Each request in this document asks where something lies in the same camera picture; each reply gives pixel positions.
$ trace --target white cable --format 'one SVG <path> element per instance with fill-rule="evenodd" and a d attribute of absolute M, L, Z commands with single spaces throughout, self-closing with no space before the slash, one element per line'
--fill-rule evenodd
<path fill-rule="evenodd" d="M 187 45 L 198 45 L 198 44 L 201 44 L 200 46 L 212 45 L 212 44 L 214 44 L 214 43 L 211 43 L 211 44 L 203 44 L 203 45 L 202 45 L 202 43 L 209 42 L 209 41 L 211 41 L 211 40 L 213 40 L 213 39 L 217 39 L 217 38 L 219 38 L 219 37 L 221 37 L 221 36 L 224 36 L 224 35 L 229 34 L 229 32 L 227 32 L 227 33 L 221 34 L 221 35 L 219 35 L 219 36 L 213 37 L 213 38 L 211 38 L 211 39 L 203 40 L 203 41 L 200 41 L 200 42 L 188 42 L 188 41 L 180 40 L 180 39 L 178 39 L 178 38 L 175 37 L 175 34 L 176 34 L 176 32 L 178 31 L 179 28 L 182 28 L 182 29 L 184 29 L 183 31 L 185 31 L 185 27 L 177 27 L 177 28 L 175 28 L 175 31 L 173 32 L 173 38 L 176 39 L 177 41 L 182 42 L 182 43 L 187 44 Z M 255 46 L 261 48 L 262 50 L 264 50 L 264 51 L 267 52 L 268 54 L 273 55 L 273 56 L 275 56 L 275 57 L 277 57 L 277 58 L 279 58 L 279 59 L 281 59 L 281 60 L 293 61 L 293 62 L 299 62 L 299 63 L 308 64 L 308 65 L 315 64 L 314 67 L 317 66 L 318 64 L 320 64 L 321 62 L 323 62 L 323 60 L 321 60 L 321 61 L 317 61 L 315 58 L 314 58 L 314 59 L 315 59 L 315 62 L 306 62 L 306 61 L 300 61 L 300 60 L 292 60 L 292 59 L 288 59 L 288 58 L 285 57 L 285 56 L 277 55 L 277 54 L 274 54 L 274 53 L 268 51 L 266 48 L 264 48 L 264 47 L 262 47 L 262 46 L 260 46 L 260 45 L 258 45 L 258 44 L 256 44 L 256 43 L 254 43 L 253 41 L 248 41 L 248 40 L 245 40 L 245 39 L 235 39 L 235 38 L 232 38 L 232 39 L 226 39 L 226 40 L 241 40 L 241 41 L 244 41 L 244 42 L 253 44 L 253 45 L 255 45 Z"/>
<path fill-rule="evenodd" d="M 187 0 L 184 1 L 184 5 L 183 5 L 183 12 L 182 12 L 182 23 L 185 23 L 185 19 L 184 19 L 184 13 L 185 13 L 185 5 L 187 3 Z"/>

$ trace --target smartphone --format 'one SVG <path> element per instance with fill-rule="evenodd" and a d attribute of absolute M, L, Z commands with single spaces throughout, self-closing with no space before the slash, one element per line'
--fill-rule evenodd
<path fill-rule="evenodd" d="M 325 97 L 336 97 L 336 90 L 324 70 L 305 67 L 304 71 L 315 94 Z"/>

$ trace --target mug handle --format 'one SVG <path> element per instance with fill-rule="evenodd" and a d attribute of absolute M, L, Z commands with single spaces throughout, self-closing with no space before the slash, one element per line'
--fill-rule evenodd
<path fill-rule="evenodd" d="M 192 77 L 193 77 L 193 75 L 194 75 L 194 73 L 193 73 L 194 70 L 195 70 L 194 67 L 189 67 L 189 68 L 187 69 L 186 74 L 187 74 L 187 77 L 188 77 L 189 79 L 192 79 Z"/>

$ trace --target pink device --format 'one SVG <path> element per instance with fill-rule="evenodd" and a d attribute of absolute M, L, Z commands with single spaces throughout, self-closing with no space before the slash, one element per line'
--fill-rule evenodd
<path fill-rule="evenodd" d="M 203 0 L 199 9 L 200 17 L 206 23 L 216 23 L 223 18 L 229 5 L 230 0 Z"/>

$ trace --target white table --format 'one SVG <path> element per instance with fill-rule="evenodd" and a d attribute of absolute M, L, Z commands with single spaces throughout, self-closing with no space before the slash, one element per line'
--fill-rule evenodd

___

What to do: The whole listing above needs to be written out again exactly.

Solved exercise:
Each request in this document asks where something lies in the same camera picture; each reply gives pixel positions.
$ trace --target white cable --format 'one SVG <path> element per instance with fill-rule="evenodd" and a d attribute of absolute M, L, Z commands with single spaces throughout, self-closing with no space before the slash, one element per line'
--fill-rule evenodd
<path fill-rule="evenodd" d="M 187 45 L 198 45 L 198 44 L 201 44 L 200 46 L 212 45 L 212 44 L 214 44 L 214 43 L 211 43 L 211 44 L 203 44 L 203 45 L 202 45 L 202 43 L 209 42 L 209 41 L 211 41 L 211 40 L 213 40 L 213 39 L 217 39 L 217 38 L 219 38 L 219 37 L 221 37 L 221 36 L 224 36 L 224 35 L 229 34 L 229 32 L 227 32 L 227 33 L 221 34 L 221 35 L 219 35 L 219 36 L 213 37 L 213 38 L 211 38 L 211 39 L 203 40 L 203 41 L 200 41 L 200 42 L 188 42 L 188 41 L 180 40 L 180 39 L 178 39 L 178 38 L 175 37 L 175 34 L 176 34 L 176 32 L 178 31 L 179 28 L 182 28 L 182 29 L 184 29 L 183 31 L 185 31 L 185 27 L 177 27 L 177 28 L 175 28 L 175 31 L 173 32 L 173 38 L 176 39 L 177 41 L 182 42 L 182 43 L 187 44 Z M 255 46 L 261 48 L 262 50 L 264 50 L 264 51 L 267 52 L 268 54 L 273 55 L 273 56 L 275 56 L 275 57 L 277 57 L 277 58 L 279 58 L 279 59 L 281 59 L 281 60 L 293 61 L 293 62 L 299 62 L 299 63 L 308 64 L 308 65 L 315 64 L 314 67 L 317 66 L 318 64 L 320 64 L 321 62 L 323 62 L 323 60 L 321 60 L 321 61 L 317 61 L 315 58 L 314 58 L 314 59 L 315 59 L 315 62 L 306 62 L 306 61 L 300 61 L 300 60 L 292 60 L 292 59 L 288 59 L 288 58 L 285 57 L 285 56 L 277 55 L 277 54 L 274 54 L 274 53 L 268 51 L 266 48 L 264 48 L 264 47 L 262 47 L 262 46 L 260 46 L 260 45 L 258 45 L 258 44 L 256 44 L 256 43 L 254 43 L 253 41 L 248 41 L 248 40 L 245 40 L 245 39 L 235 39 L 235 38 L 232 38 L 232 39 L 226 39 L 226 40 L 241 40 L 241 41 L 244 41 L 244 42 L 253 44 L 253 45 L 255 45 Z"/>
<path fill-rule="evenodd" d="M 187 0 L 184 1 L 184 5 L 183 5 L 183 12 L 182 12 L 182 23 L 185 23 L 185 19 L 184 19 L 184 13 L 185 13 L 185 5 L 187 3 Z"/>

$ trace --target smartphone --format 'one SVG <path> element per instance with fill-rule="evenodd" and a d attribute of absolute M, L, Z commands with single spaces throughout, self-closing with no space before the slash, one element per line'
--fill-rule evenodd
<path fill-rule="evenodd" d="M 325 97 L 336 97 L 336 90 L 324 70 L 305 67 L 304 71 L 315 94 Z"/>

$ trace --target mug handle --format 'one SVG <path> element per instance with fill-rule="evenodd" and a d attribute of absolute M, L, Z commands with single spaces throughout, self-closing with no space before the slash, one element per line'
--fill-rule evenodd
<path fill-rule="evenodd" d="M 192 77 L 193 77 L 193 75 L 194 75 L 194 73 L 193 73 L 194 70 L 195 70 L 194 67 L 189 67 L 189 68 L 187 69 L 186 74 L 187 74 L 187 77 L 188 77 L 189 79 L 192 79 Z"/>

$ trace --target pink device --format 'one SVG <path> element per instance with fill-rule="evenodd" and a d attribute of absolute M, L, Z commands with single spaces throughout, self-closing with no space before the slash, one element per line'
--fill-rule evenodd
<path fill-rule="evenodd" d="M 203 0 L 199 9 L 200 17 L 206 23 L 216 23 L 223 18 L 229 5 L 230 0 Z"/>

$ trace --target white table --format 'one SVG <path> element per instance with fill-rule="evenodd" and a d attribute of absolute M, L, Z commands with single spaces throughout, self-closing with no space before the slash, one element per line'
--fill-rule evenodd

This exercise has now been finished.